Four Ways to Stay on Top of Loan Repayment

Though graduation might not seem that long ago, the six-month grace period on federal student loans is ending this month for many Class of 2012 grads and now it’s time to start making  monthly loan repayments.

According to a report by the Institute for College Access and Success’s Project on Student Debt, the average student loan debt for Class of 2011 borrowers rose to about $26,500, a 5% increase from about $25,350 the previous year.

With a new post-collegiate lifestyle and expenses, it’s important for grads to keep track of their spending and create a monthly budget that includes their student loan payment, says Nancy Register, director of America Saves.

“They may find that they will need to cut out unnecessary items in order to pay down their debt or that they can pay a little extra each month to pay down their debt even faster,” she says.

To stay on top on payments each month and to eliminate debt as quickly as possible, here are four ways grads can keep up with their loan obligations.

Determine Loan Terms

It might be difficult for grads to come to terms with the amount of zeros on the end of their student loan bill, but it’s essential to know the total amount owed, the interest rate and the expected monthly payments, advises Patrick Kandianis, co-founder of SimpleTuition.

“It’s kind of like going to the dentist and making sure you don’t have cavities--you would rather know how you can work out a plan to manage [your loans] versus not acknowledging the fact that you have them there,” he says.

Calculating repayments will make it easier for grads to make informed money management decisions to avoid starting a lifelong relationship with debt, says Patricia Christel, spokesperson for Sallie Mae.

“If you have a credit card, a car loan and a student loan payment, knowing the interest rate and balance size can help you decide how to focus extra funds.”

Stay Informed of Loan Servicer/Provider Changes

Federal and private student loans are often sold to other lenders and organizations and although the terms of the loan won’t change, it’s vital to keep new lenders updated about any changes in personal information.

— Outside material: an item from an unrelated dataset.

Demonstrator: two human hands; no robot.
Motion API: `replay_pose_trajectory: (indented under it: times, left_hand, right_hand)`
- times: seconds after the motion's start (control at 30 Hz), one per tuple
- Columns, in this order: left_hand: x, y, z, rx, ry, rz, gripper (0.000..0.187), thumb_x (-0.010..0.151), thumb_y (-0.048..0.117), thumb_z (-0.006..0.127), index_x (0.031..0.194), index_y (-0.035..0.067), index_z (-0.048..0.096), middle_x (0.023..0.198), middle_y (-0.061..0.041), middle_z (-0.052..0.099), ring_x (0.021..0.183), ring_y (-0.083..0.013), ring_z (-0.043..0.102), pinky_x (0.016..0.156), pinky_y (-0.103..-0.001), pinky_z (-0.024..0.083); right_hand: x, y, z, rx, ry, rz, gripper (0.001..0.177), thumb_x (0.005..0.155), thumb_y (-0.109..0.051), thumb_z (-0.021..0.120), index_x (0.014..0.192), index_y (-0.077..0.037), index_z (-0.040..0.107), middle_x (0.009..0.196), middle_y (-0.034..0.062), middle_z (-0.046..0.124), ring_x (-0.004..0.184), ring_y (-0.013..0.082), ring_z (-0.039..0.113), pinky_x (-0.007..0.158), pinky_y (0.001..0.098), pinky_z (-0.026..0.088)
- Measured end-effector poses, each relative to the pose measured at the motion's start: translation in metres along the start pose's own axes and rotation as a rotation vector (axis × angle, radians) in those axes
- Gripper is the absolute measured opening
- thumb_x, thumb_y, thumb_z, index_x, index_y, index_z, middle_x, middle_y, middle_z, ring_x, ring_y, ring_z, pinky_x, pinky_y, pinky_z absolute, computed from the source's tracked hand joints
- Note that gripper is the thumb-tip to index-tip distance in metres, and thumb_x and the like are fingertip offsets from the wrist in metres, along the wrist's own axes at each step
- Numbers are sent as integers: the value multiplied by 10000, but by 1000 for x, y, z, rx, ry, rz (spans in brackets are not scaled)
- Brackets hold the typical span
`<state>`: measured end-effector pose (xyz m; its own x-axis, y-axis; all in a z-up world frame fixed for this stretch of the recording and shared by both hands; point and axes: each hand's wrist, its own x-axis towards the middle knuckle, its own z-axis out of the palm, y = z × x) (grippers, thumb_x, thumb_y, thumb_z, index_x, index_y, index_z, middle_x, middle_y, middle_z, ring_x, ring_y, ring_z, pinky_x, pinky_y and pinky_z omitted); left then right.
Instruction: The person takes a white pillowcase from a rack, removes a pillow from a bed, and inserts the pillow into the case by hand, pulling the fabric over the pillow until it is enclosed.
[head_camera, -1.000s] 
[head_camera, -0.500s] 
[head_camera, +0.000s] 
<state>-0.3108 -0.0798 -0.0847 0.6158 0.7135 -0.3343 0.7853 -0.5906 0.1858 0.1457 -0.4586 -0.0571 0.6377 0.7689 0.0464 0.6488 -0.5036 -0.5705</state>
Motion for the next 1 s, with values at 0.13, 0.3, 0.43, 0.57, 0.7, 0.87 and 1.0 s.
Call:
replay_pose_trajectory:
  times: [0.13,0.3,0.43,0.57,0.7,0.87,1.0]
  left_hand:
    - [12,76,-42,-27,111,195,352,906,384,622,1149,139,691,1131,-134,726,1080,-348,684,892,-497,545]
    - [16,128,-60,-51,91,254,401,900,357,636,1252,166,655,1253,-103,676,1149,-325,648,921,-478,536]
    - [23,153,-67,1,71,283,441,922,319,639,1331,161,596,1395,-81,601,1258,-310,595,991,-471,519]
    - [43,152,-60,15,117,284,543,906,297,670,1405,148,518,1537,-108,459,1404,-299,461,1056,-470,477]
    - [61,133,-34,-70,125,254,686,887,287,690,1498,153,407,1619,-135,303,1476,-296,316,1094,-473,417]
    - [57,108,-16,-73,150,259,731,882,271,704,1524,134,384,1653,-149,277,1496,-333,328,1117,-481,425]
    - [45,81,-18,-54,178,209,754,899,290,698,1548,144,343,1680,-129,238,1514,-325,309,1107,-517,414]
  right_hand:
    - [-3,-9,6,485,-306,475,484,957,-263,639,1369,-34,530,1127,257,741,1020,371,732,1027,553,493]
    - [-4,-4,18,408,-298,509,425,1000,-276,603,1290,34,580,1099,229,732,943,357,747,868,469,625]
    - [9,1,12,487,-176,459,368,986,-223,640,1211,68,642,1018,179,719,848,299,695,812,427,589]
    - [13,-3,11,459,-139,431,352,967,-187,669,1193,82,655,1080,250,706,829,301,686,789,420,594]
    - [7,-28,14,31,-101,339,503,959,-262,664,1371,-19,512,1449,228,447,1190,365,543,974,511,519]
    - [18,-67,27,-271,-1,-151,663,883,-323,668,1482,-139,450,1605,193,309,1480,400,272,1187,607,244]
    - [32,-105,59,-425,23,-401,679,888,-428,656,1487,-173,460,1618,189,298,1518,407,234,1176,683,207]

“It’s important to take note of the new payment address or automatic payment instructions, and take any action as directed to ensure an uninterrupted track record of successful payments,” says Christel.

Kandianis says grads need to keep lenders up to date on their address changes to avoid falling behind on payments and paying late fees.

Make Payments Consistently

Graduates with the financial means to pay their monthly amount in full can tackle their debt more quickly. Deferment on unsubsidized loans and forbearance on any loan is like borrowing more because interest accrues each day based on the outstanding principal balance, says Christel.

“Taking a break from payments should be a last resort and as soon as you can return to making payments (even if your approved forbearance or deferment allows for more time), it’s wise to do so to avoid extra interest expense,” she says.

The experts point out that payments taken out through automatic bill pay can give grads peace of mind that their loan will always be paid on time and can possibly result in a lower interest rate.

Develop New Payment Plans if Necessary

If grads are having difficulty making payments, it’s important to develop a new plan and reach out to the loan servicer to discuss options, says Christel. Keep in mind that different loans have different options.

“A different payment plan or a temporary postponement of payments may give you the extra time you need,” she says. “If you need help organizing your finances, a licensed nonprofit consumer credit counseling service can offer free budget counseling.”

Even if grads have over borrowed, changing the structure on their loan repayment can help manage their current income more effectively, says Kandianis.

“If your standard repayment is $350 a month and you can get by but it’s really pressuring you, making the switch to a graduated repayment structure is going to knock that payment down pretty significantly percentage-wise,” he says. “That payment goes back up over time but a year from now, you may be making more money and you’ll be more secure, you can always make another change to a different structure.”